Mixed-design analysis of variance

From Wikipedia, the free encyclopedia
Jump to navigation Jump to search

In statistics, a mixed-design analysis of variance model, also known as a split-plot ANOVA, is used to test for differences between two or more independent groups whilst subjecting participants to repeated measures. Thus, in a mixed-design ANOVA model, one factor (a fixed effects factor) is a between-subjects variable and the other (a random effects factor) is a within-subjects variable. Thus, overall, the model is a type of mixed-effects model.

A repeated measures design is used when multiple independent variables or measures exist in a data set, but all participants have been measured on each variable.[1]: 506 

An example[edit]

Andy Field (2009)[1] provided an example of a mixed-design ANOVA in which he wants to investigate whether personality or attractiveness is the most important quality for individuals seeking a partner. In his example, there is a speed dating event set up in which there are two sets of what he terms "stooge dates": a set of males and a set of females. The experimenter selects 18 individuals, 9 males and 9 females to play stooge dates. Stooge dates are individuals who are chosen by the experimenter and they vary in attractiveness and personality. For males and females, there are three highly attractive individuals, three moderately attractive individuals, and three highly unattractive individuals. Of each set of three, one individual has a highly charismatic personality, one is moderately charismatic and the third is extremely dull.

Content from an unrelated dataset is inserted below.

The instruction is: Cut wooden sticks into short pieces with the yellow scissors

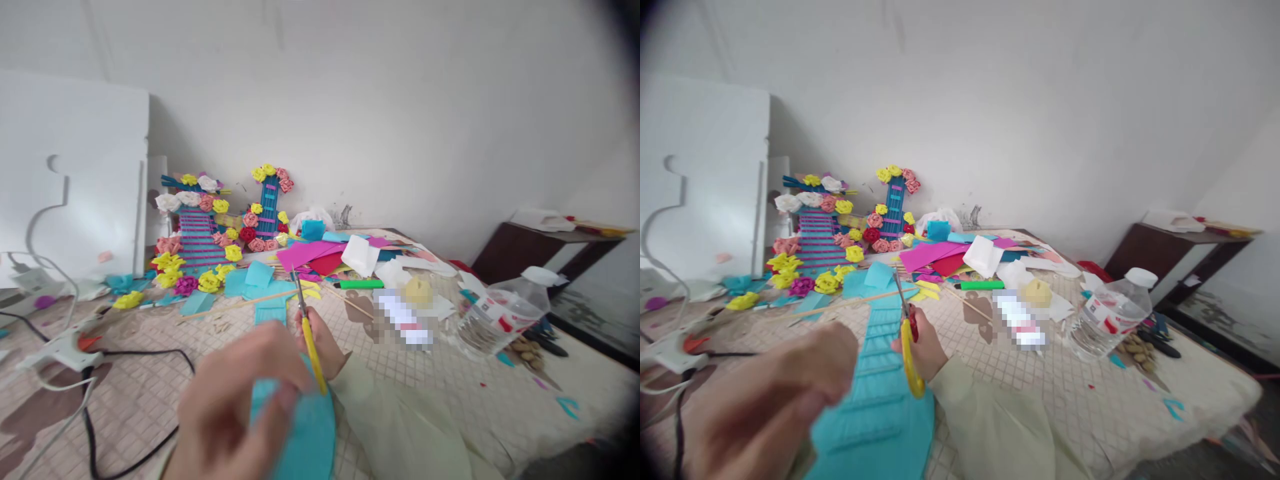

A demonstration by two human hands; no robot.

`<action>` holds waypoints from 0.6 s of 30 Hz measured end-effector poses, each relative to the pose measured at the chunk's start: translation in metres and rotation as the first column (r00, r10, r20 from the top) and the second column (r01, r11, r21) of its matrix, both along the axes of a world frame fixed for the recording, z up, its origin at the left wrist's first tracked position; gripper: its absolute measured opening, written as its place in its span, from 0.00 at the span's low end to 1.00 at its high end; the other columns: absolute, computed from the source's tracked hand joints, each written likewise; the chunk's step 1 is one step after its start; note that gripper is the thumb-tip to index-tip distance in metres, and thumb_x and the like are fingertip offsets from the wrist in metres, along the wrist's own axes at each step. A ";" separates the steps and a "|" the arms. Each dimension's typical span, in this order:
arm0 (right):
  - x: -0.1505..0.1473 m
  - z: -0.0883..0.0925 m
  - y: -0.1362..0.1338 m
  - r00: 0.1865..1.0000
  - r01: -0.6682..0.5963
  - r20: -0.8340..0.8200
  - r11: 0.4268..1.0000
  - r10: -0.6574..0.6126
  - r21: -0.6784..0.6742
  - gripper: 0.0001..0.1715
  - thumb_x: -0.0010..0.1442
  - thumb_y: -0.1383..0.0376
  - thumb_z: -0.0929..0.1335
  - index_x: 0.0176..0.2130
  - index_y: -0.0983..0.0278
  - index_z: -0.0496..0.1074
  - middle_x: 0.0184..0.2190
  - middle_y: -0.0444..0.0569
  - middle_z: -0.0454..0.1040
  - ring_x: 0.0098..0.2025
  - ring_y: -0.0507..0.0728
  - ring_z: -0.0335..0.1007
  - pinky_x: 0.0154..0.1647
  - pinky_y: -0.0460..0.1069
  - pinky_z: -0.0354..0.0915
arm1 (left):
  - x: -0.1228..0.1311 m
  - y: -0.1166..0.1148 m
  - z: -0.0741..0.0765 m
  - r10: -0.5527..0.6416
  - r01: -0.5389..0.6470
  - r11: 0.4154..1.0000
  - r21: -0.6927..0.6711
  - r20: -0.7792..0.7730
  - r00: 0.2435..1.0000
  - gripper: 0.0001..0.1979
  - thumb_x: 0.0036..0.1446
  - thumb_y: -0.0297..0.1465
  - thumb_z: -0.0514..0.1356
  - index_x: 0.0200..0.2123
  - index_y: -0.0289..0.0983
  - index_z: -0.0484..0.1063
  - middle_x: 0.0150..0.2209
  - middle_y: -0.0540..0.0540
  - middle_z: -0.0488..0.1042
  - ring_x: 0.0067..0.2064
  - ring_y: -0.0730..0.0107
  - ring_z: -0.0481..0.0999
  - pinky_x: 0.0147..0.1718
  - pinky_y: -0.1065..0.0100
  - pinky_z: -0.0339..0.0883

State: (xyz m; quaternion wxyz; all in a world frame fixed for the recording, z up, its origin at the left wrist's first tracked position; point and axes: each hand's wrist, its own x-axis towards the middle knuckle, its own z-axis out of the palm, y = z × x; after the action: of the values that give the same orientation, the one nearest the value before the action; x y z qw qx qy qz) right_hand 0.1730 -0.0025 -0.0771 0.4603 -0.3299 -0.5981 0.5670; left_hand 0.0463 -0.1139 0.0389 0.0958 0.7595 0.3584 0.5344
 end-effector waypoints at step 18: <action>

The participants are the individuals who sign up for the speed dating event and interact with each of the 9 individuals of the opposite sex. There are 10 males and 10 female participants. After each date, they rate on a scale of 0 to 100 how much they would like to have a date with that person, with a zero indicating "not at all" and 100 indicating "very much".

The random factors, or so-called repeated measures, are looks, which consists of three levels (very attractive, moderately attractive, and highly unattractive) and the personality, which again has three levels (highly charismatic, moderately charismatic, and extremely dull). The looks and personality have an overall random character because the precise level of each cannot be controlled by the experimenter (and indeed may be difficult to quantify[2]); the 'blocking' into discrete categories is for convenience, and does not guarantee precisely the same level of looks or personality within a given block;[3] and the experimenter is interested in making inferences on the general population of daters, not just the 18 'stooges'[4] The fixed-effect factor, or so-called between-subjects measure, is gender because the participants making the ratings were either female or male, and precisely these statuses were designed by the experimenter.

ANOVA assumptions[edit]

When running an analysis of variance to analyse a data set, the data set should meet the following criteria:

  1. Normality: scores for each condition should be sampled from a normally distributed population.
  2. Homogeneity of variance: each population should have the same error variance.
  3. Sphericity of the covariance matrix: ensures the F ratios match the F distribution

For the between-subject effects to meet the assumptions of the analysis of variance, the variance for any level of a group must be the same as the variance for the mean of all other levels of the group. When there is homogeneity of variance, sphericity of the covariance matrix will occur, because for between-subjects independence has been maintained.[5][page needed]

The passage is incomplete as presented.